Formal Punk
Listen to The Shondes’ “Make It Beautiful”
Listen to The Shondes’ “My Dear One”
There may be more blatantly Jewish punk bands than the Brooklyn-based Shondes — Australia’s YIDCore used to play a ska cover of “If I Were a Rich Man,” and Can!!Can’s Patrick Aleph stage-dives while screaming out lessons from the midrash — but there’s probably no better name for one.
In fact, despite their name (the Yiddish word for “shame”) and their genre, the Shondes are suspiciously low-key. Their album art looks more Dashiell Hammett than garage band. Their songs have names like “Get Out” and “Fire Again” — names that channel angst, anger and embittered love, but in a way that’s dark and brooding, not kitschy and flamboyant. If anything, in the two years since their first album the Shondes’ music has grown less like straight-ahead punk and — the biggest shonde of all — more like pop.
But this new music might be their biggest revolution yet.
The Shondes’ previous record, 2008’s “The Red Sea,” was a blend of rock, punk and thrashy distorted-guitar music. The songs were noisy symphonies reminiscent of Olympia bands like Sleater-Kinney and Nirvana. (That’s a loaded comparison, but the wild post-teenage freedom of “Your Monster,” the closest thing to a single on “Red Sea,” feeds off the same energy as early Nirvana tracks.) In contrast, how to describe the just-released “My Dear One”?
For starters, the album begins with a pizzicato violin.
The title song is a fragile ballad carried by the strength of Louisa Solomon’s voice. “Last night I almost flew to you/my sixth floor window with a view,” she sings, airily and frolicky, over those plucked strings. It could be a relationship song, but Solomon quickly clears up whom she’s talking about: “I never knew God to live in/the traffic and the scaffolding.”
Then, at the end of the first verse, the rest of the band explodes effortlessly into the song, matching Solomon’s energy with raw noise. It’s the musical equivalent of going from zero to 60 in no time at all, a quiet little pop song shedding its old skin and emerging as a completely different, feedback-heavy, fueled–up power ballad.
The songs on this album move from the klezmer-rock bombast of “Lines & Hooks” all the way to the pop of “Make It Beautiful.” Most of the songs on “My Dear One” are love songs, and it’s impossible not to think of the band’s personalities and politics when you listen. “Miami” is an ode not to the city, but to lost love: The Shondes’ last tour ended abruptly in that city, after their erstwhile guitarist left the band. “Gather Up Your Prayers” might be a breakup song, or it might be a breakup song for God; it works as both.

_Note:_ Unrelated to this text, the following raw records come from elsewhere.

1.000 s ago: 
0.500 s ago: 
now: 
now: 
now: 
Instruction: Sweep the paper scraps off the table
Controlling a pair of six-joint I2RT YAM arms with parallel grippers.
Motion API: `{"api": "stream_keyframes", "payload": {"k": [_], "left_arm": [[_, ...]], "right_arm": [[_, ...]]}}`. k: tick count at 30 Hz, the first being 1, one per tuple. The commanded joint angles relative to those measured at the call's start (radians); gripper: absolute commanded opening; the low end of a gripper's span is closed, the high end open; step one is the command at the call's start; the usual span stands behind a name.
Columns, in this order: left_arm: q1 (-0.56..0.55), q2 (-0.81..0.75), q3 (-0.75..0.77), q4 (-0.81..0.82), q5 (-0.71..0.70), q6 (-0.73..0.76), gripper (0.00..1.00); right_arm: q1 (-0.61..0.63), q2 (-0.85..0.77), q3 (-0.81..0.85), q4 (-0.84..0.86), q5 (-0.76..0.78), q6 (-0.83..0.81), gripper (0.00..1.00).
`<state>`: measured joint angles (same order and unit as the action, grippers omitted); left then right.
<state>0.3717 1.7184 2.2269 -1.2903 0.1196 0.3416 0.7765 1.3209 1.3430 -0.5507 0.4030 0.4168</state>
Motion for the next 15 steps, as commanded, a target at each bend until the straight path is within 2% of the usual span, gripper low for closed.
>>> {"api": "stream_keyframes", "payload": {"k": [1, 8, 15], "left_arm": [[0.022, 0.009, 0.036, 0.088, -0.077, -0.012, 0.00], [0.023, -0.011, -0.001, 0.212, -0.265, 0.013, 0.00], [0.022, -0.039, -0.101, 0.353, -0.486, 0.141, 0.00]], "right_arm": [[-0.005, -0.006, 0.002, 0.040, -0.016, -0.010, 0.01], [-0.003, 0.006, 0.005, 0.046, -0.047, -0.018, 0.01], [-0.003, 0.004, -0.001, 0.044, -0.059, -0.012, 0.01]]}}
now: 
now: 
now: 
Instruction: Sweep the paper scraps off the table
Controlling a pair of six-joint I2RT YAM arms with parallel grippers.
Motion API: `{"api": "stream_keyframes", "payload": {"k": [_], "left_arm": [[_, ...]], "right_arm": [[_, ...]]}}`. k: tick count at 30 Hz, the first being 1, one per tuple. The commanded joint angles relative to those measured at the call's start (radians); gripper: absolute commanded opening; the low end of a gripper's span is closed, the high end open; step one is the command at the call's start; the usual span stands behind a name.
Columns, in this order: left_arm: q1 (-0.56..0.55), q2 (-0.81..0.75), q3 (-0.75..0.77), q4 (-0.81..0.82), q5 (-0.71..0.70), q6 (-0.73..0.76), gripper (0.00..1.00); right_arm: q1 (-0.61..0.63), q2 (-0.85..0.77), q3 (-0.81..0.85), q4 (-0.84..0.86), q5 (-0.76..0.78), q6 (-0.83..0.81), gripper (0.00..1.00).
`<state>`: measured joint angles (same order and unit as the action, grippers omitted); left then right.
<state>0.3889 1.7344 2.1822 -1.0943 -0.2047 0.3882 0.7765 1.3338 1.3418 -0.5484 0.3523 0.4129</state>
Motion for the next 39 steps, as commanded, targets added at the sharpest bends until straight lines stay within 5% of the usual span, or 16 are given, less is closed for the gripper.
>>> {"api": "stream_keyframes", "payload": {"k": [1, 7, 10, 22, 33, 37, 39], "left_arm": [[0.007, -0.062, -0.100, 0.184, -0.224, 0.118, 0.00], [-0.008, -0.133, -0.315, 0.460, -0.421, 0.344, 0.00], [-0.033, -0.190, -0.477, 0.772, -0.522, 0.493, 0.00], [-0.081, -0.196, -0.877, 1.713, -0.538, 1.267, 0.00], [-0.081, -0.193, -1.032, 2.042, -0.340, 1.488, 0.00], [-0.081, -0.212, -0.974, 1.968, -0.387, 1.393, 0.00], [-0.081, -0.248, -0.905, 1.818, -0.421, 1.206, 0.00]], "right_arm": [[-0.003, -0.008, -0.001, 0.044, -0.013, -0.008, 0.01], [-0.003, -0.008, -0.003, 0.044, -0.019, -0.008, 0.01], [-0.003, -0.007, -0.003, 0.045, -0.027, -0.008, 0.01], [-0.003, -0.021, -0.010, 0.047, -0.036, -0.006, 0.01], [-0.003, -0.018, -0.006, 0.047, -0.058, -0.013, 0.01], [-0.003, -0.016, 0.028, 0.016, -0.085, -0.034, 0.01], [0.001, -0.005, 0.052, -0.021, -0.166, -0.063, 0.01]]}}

The Shondes’ messages of social change and sexual identity are there — the band has performed at Palestinian-solidarity rallies and at gay and lesbian benefits — but they’re subtly handled. The lyrics mostly use the universal “you and I” dichotomy, and the listeners’ tendency to interpret as simply as possible sometimes shortcuts the implications, hearing generic love songs rather than specific stories. “Miami,” which starts off with Solomon angrily demanding, “Did you leave me on Venice Beach?” over rumbling drums, is about a very specific breakup, but — like all great songs — it could be about anyone being abandoned, anywhere. They are a Jewish band, and they’re playing klezmer modalities and time signatures, but you could not know any of that and still think the song you’re listening to is the best song you’ve heard in years.
Solomon also plays bass, and three-quarters of the delight in listening to the Shondes is that their stuff is so damn danceable. Solomon and drummer Temim Fruchter are the center of the band’s songs. Guitar and violin float above the beat. Even when the Shondes are being soft and pretty, there’s a hardness about the songs that gives them muscle, one that never lets our brains relegate the music to the background.
The Shondes are still rebels, still playing with our emotions and forcing us to question our values — but in a weird, roundabout way, they’re also forcing us to see their pop songs as complex and emotionally mature. It’s way too early to quote Pete Townsend’s overused “Hope I die before I get old” credo, and the Shondes have a ways to go before they reach The Who by any measurement — but they’ve also found a way to age without getting, you know, quiet.
Matthue Roth is the author, most recently, of the Russian-Jewish immigrant-punk novel “Losers” (Push, 2008). His screenplay, “1/20,” is being made into a feature film.